- **About this task**
All that is wanted is how many lines in the records below include the string "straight".
** Extracted records follows **
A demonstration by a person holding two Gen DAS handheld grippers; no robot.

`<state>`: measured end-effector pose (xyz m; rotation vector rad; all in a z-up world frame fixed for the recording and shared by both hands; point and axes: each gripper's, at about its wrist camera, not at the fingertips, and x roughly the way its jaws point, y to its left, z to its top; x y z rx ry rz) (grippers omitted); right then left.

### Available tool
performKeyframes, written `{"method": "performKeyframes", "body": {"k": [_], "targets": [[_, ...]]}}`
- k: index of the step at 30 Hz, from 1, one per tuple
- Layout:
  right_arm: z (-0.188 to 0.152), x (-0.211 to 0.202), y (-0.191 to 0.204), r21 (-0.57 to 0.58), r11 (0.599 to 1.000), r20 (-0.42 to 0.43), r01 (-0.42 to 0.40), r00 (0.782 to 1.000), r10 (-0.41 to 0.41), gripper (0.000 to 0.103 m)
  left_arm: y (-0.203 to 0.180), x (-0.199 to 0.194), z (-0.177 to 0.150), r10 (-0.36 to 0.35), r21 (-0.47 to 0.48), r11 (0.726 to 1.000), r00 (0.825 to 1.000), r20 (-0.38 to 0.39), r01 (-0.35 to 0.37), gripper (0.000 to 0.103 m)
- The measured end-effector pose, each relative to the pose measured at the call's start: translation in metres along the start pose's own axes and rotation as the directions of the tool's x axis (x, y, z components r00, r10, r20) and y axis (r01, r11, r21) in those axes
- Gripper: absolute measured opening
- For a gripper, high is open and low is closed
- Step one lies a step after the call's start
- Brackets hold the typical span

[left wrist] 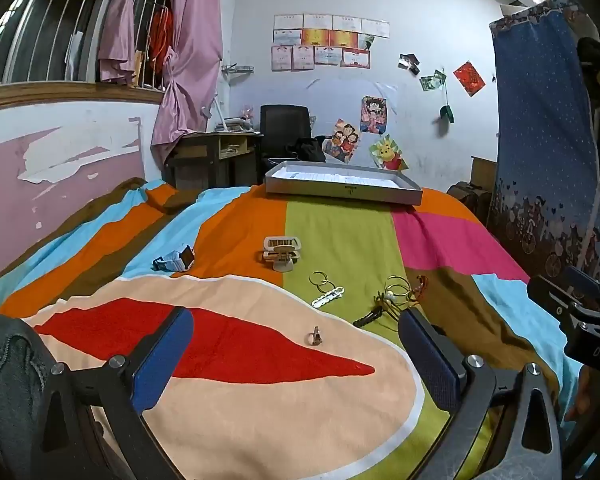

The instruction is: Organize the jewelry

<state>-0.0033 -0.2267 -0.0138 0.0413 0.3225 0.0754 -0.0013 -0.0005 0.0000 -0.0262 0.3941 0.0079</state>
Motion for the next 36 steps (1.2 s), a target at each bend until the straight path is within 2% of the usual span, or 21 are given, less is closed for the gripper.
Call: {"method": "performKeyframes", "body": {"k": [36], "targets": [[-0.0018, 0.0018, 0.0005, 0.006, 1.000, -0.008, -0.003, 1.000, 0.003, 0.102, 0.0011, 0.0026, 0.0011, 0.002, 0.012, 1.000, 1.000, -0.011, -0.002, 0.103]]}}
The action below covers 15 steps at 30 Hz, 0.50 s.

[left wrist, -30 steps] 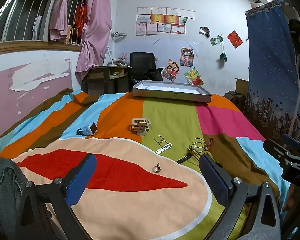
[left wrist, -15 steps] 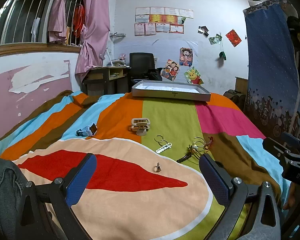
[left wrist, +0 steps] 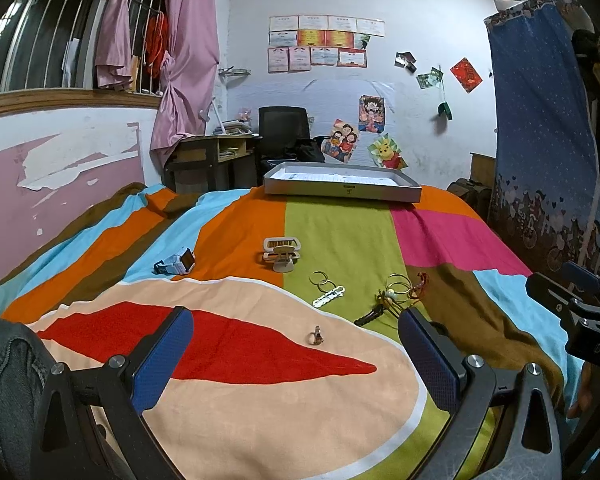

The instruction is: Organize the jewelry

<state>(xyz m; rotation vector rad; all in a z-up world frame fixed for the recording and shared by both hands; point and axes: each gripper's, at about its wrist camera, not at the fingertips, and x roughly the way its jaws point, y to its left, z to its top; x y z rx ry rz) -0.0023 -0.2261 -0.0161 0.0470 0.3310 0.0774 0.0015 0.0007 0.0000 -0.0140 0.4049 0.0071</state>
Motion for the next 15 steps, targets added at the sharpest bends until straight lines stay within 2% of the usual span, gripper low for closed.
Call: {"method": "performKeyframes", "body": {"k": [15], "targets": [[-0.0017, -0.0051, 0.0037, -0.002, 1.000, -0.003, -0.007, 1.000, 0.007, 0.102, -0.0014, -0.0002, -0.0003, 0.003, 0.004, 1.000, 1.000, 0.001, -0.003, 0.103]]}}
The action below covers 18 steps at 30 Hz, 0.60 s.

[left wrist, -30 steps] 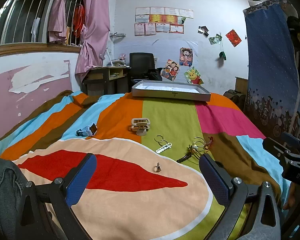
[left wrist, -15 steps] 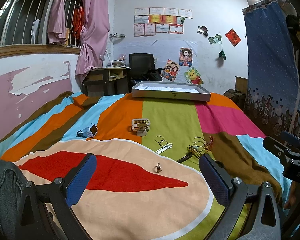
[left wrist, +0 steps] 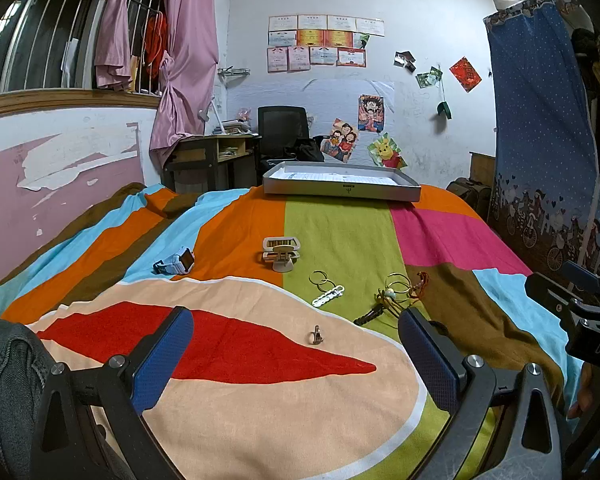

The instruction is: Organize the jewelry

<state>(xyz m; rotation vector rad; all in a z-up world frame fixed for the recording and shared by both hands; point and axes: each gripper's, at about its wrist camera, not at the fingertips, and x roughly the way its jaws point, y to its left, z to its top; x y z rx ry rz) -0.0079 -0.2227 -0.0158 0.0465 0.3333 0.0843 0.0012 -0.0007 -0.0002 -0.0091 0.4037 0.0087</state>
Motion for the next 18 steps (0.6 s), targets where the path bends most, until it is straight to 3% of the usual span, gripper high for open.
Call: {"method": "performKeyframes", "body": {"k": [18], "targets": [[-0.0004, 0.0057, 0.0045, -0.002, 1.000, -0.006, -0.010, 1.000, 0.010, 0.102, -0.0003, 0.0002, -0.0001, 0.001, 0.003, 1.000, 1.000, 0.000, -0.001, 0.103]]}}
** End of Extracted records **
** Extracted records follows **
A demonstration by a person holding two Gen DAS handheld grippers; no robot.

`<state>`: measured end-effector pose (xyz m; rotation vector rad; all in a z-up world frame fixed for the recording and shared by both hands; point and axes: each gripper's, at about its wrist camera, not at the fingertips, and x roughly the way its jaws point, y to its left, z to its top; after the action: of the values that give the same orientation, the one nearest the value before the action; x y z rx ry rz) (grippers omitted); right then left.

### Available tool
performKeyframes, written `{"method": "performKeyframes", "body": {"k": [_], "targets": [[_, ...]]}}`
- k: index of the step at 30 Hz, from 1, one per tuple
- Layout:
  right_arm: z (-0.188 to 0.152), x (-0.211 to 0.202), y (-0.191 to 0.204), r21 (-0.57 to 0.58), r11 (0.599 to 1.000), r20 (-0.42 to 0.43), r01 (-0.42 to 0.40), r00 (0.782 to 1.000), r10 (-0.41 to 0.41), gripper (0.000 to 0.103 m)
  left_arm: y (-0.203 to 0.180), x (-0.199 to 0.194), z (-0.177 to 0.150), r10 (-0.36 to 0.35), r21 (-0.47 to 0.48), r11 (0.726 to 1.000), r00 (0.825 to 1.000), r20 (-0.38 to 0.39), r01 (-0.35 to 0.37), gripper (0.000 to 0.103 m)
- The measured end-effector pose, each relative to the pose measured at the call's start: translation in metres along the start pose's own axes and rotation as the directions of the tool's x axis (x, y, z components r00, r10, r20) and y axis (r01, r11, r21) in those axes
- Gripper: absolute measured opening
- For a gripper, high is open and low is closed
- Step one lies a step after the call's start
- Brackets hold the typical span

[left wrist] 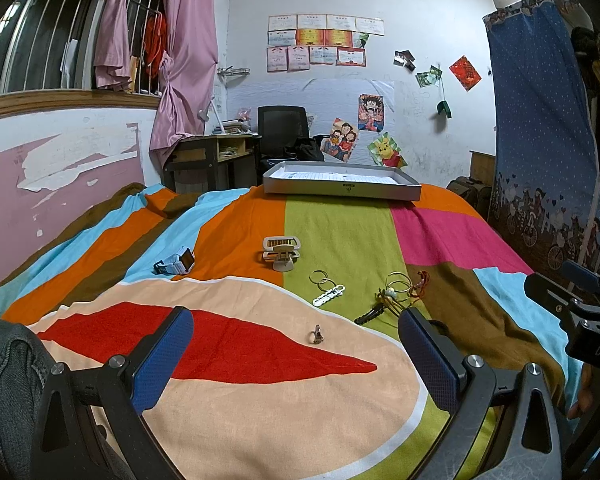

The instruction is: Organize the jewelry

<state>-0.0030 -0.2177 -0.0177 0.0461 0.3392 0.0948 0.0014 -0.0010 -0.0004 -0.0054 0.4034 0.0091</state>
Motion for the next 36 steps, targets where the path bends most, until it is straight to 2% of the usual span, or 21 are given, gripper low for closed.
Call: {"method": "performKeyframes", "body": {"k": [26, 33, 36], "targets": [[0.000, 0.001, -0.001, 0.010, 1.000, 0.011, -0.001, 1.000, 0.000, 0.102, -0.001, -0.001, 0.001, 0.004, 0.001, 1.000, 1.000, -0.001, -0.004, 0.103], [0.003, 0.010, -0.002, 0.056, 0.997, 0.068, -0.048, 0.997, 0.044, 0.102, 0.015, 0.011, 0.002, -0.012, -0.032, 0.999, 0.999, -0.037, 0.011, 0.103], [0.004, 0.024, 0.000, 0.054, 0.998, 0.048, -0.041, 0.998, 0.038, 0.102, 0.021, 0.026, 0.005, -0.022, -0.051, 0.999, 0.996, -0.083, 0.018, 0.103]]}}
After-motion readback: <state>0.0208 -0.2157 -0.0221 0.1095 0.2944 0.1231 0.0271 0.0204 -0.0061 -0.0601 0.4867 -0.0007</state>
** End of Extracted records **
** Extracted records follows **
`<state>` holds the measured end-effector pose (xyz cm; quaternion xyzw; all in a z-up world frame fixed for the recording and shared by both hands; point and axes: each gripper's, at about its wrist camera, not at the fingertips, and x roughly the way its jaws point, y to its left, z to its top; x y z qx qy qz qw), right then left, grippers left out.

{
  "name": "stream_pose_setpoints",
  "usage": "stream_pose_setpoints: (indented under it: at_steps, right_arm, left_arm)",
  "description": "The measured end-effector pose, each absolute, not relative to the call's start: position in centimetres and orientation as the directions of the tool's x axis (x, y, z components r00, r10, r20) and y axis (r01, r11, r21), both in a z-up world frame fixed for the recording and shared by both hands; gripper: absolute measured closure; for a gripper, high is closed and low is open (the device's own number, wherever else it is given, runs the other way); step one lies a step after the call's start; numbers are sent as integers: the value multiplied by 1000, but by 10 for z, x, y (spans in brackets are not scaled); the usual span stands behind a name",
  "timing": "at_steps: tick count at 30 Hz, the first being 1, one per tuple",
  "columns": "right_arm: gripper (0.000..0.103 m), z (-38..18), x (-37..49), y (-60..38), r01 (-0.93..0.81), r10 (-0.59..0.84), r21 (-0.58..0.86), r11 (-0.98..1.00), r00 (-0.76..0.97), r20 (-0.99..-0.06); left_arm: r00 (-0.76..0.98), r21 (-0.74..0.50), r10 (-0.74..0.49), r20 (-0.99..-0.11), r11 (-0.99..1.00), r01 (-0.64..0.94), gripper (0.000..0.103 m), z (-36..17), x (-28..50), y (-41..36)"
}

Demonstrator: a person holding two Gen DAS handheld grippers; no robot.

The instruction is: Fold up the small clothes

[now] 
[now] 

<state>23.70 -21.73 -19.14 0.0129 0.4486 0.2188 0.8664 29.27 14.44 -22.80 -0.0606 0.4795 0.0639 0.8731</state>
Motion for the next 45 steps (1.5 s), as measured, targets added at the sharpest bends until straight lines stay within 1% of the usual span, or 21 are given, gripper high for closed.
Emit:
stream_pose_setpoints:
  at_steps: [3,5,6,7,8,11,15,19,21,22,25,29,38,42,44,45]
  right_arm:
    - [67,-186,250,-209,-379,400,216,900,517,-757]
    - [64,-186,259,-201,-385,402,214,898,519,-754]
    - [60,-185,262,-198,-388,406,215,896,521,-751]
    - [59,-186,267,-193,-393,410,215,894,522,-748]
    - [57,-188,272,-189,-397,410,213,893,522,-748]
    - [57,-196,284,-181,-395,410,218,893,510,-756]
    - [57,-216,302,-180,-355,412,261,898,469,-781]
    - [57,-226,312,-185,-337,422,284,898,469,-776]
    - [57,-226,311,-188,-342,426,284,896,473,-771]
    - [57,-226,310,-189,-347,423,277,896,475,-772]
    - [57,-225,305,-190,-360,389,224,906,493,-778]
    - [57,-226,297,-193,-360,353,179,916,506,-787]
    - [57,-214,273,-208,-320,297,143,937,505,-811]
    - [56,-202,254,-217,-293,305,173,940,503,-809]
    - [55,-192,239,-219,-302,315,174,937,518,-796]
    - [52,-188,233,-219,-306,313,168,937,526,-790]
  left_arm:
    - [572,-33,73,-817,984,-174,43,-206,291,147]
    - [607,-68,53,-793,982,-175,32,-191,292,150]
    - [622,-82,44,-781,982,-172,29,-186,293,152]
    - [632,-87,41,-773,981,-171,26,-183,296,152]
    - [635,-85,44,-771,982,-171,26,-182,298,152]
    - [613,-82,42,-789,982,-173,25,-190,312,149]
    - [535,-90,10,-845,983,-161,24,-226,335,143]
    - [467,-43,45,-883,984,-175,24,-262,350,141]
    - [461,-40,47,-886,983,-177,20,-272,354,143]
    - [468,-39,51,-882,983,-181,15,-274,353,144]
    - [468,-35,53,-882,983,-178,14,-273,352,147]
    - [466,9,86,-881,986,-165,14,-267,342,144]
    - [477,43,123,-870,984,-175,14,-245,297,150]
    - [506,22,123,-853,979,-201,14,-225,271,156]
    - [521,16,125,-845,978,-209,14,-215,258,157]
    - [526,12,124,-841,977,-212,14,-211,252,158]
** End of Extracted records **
- **Response box**
5